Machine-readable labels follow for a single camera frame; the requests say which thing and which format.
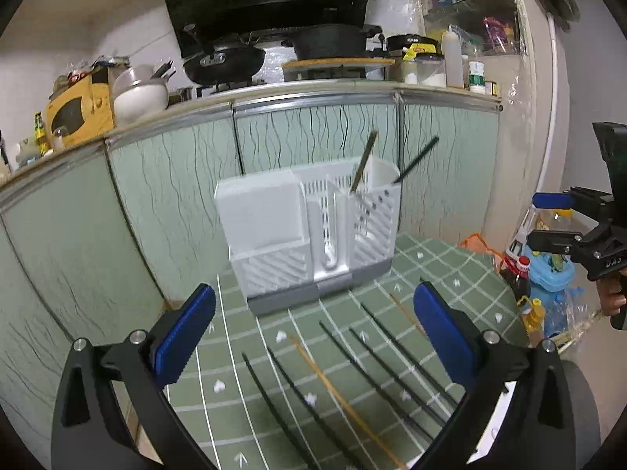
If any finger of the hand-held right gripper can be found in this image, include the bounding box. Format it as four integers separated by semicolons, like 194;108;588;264
526;228;596;258
532;186;611;219

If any gas stove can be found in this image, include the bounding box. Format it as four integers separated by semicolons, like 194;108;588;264
196;66;393;99

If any yellow oil bottle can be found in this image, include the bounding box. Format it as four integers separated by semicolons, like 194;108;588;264
516;296;547;348

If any dark sauce bottle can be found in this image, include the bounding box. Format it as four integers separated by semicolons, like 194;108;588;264
498;235;534;307

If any blue plastic container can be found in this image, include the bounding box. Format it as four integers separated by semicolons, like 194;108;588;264
529;249;576;309

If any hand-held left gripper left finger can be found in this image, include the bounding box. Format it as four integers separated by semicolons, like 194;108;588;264
50;283;219;470

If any dark grey round object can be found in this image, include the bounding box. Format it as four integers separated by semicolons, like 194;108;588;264
558;360;602;470

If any yellow microwave oven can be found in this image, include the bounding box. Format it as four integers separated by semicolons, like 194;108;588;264
45;67;116;150

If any clear plastic bag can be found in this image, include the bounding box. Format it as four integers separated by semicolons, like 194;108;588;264
544;294;603;348

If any person's right hand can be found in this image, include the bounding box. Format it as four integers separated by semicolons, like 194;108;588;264
598;269;627;318

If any orange mesh bag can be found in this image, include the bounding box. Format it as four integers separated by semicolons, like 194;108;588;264
460;234;505;268

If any white rice cooker pot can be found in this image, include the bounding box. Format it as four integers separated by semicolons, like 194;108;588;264
112;65;170;125

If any green glass bottle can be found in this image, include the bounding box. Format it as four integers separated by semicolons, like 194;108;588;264
33;112;52;155

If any green checked tablecloth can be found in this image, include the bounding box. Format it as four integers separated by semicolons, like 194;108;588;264
164;232;532;470

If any wooden chopstick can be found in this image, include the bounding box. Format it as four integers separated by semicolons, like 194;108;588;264
349;130;379;193
289;336;408;470
388;294;426;336

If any black frying pan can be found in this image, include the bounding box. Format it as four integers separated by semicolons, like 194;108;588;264
182;24;268;85

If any green patterned cabinet door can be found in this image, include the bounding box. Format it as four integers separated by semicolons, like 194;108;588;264
0;144;170;353
232;93;400;177
0;215;64;451
105;108;243;304
399;98;503;250

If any white bottle with green label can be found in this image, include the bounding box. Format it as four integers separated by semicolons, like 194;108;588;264
468;61;487;93

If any white squeeze bottle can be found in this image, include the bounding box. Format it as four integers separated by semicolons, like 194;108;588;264
441;25;465;90

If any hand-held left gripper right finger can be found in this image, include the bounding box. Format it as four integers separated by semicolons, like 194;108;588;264
413;281;577;470

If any clear jar of white powder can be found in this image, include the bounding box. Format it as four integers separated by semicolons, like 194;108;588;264
402;45;448;88

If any white plastic utensil holder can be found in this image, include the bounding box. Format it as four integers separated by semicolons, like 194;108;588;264
214;157;402;316

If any round wooden board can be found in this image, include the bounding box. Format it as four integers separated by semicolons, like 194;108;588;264
281;57;397;69

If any black cooking pot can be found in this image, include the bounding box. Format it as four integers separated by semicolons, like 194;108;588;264
281;23;383;60

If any black electric cooker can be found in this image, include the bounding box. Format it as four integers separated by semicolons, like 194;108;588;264
386;34;439;54

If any white wall pipe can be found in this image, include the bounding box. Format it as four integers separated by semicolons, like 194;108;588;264
539;10;570;197

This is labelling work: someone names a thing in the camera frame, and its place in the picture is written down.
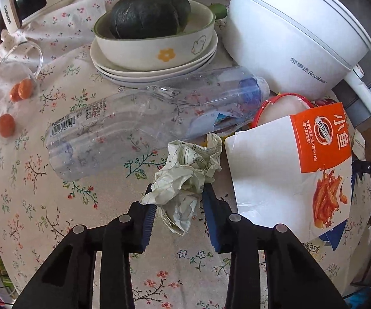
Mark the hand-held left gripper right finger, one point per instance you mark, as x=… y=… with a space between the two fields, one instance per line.
x=212 y=225

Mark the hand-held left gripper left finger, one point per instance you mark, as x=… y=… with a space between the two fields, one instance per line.
x=147 y=228

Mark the pale green paper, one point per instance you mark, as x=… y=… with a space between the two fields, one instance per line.
x=185 y=173

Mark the orange and white snack bag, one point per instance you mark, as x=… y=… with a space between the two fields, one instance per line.
x=269 y=167

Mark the floral tablecloth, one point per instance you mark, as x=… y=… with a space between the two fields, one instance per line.
x=76 y=215

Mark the red soda can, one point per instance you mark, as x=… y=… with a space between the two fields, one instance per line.
x=285 y=109

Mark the clear plastic bottle with barcode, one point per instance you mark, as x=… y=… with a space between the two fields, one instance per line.
x=108 y=128

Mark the white electric cooking pot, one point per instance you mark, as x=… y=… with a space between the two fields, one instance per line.
x=285 y=32

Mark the white bowl with flower print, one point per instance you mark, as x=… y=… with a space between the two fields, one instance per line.
x=147 y=54

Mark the small orange fruit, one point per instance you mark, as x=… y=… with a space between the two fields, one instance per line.
x=5 y=125
x=26 y=87
x=14 y=94

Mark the green lime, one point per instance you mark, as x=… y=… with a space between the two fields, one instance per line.
x=219 y=11

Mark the dark green kabocha squash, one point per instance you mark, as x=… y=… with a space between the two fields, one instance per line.
x=150 y=13

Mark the clear glass mug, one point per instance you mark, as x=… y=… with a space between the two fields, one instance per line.
x=14 y=50

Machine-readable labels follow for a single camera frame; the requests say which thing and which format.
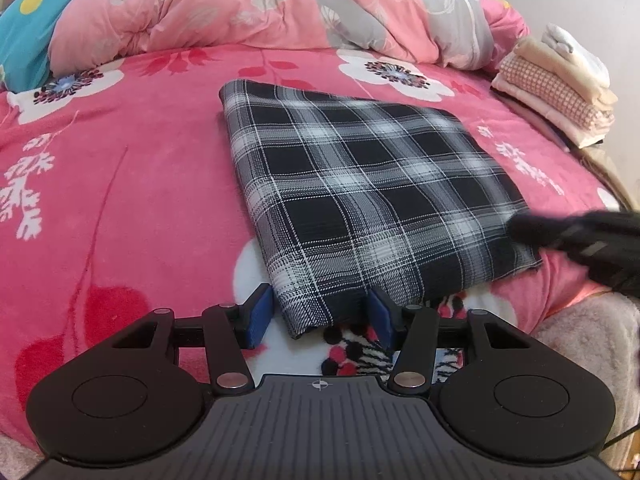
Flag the pink checked folded cloth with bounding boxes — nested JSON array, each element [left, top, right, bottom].
[[500, 55, 613, 133]]

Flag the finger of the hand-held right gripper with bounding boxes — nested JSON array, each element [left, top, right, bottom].
[[507, 210, 640, 252], [555, 241, 640, 301]]

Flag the black white plaid shirt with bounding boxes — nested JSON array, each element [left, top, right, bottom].
[[219, 80, 543, 341]]

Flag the cream folded cloth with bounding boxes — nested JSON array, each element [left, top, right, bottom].
[[512, 37, 618, 108]]

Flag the pink floral fleece blanket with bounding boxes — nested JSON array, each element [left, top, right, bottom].
[[0, 45, 626, 451]]

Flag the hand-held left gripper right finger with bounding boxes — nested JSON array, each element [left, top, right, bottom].
[[367, 287, 533, 396]]

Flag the white thick folded blanket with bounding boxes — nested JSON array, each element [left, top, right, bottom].
[[490, 75, 608, 150]]

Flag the pink grey floral duvet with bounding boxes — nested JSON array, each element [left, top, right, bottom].
[[47, 0, 531, 71]]

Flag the person's fluffy pale clothing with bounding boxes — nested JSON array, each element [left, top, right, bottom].
[[532, 292, 640, 471]]

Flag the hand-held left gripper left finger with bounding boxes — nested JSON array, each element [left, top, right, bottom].
[[110, 282, 275, 396]]

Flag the white folded cloth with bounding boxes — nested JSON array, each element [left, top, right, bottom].
[[542, 22, 611, 88]]

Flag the beige padded board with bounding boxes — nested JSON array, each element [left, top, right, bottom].
[[582, 147, 633, 211]]

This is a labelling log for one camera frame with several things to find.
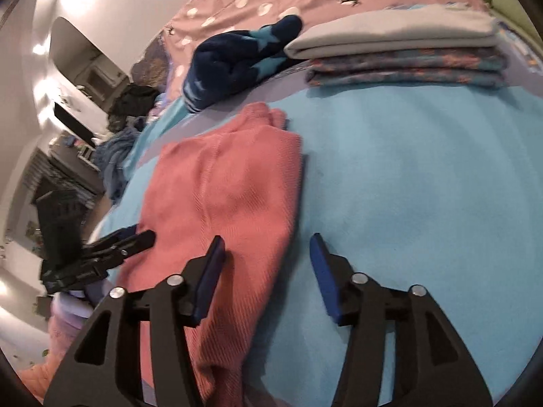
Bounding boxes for brown patterned cushion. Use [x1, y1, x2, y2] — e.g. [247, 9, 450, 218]
[131, 34, 170, 91]

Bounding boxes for folded grey garment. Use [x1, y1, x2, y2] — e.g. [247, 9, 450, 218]
[283, 3, 502, 60]

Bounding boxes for light blue blanket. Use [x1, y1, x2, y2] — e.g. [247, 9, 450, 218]
[87, 4, 543, 407]

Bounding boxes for large green pillow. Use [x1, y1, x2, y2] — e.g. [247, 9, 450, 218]
[450, 0, 543, 52]

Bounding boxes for blue cloth pile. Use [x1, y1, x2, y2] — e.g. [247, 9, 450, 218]
[92, 116, 147, 204]

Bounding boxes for navy star-print garment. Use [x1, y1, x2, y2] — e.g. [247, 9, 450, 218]
[183, 14, 304, 114]

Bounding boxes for dark slatted furniture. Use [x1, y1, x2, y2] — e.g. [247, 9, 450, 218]
[30, 148, 105, 213]

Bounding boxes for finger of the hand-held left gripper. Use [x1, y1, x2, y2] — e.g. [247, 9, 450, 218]
[91, 224, 139, 244]
[87, 230, 156, 264]

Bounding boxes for folded floral patterned garment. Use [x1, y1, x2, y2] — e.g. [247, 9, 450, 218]
[307, 46, 509, 73]
[306, 67, 507, 91]

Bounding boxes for coral knit garment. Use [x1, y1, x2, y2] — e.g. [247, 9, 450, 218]
[114, 102, 304, 407]

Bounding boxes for arched wall mirror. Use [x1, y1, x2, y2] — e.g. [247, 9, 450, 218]
[49, 17, 130, 106]

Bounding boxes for black monitor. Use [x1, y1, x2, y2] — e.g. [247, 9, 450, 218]
[53, 104, 97, 145]

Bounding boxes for dark clothes pile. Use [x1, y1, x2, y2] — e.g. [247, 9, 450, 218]
[106, 84, 161, 134]

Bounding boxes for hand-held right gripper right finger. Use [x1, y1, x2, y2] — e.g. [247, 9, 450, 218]
[309, 233, 495, 407]

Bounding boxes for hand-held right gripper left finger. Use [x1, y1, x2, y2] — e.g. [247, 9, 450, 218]
[42, 235, 226, 407]
☆ ☆ ☆ ☆ ☆ ☆ ☆
* Work instruction
Which lines of the records above hold the word "labelling"? Copy each one out.

* Expected answer
This is labelling work: someone names a thing in the camera frame, and its place in the picture is written down.
This is a labelling log for one camera frame with several things to find.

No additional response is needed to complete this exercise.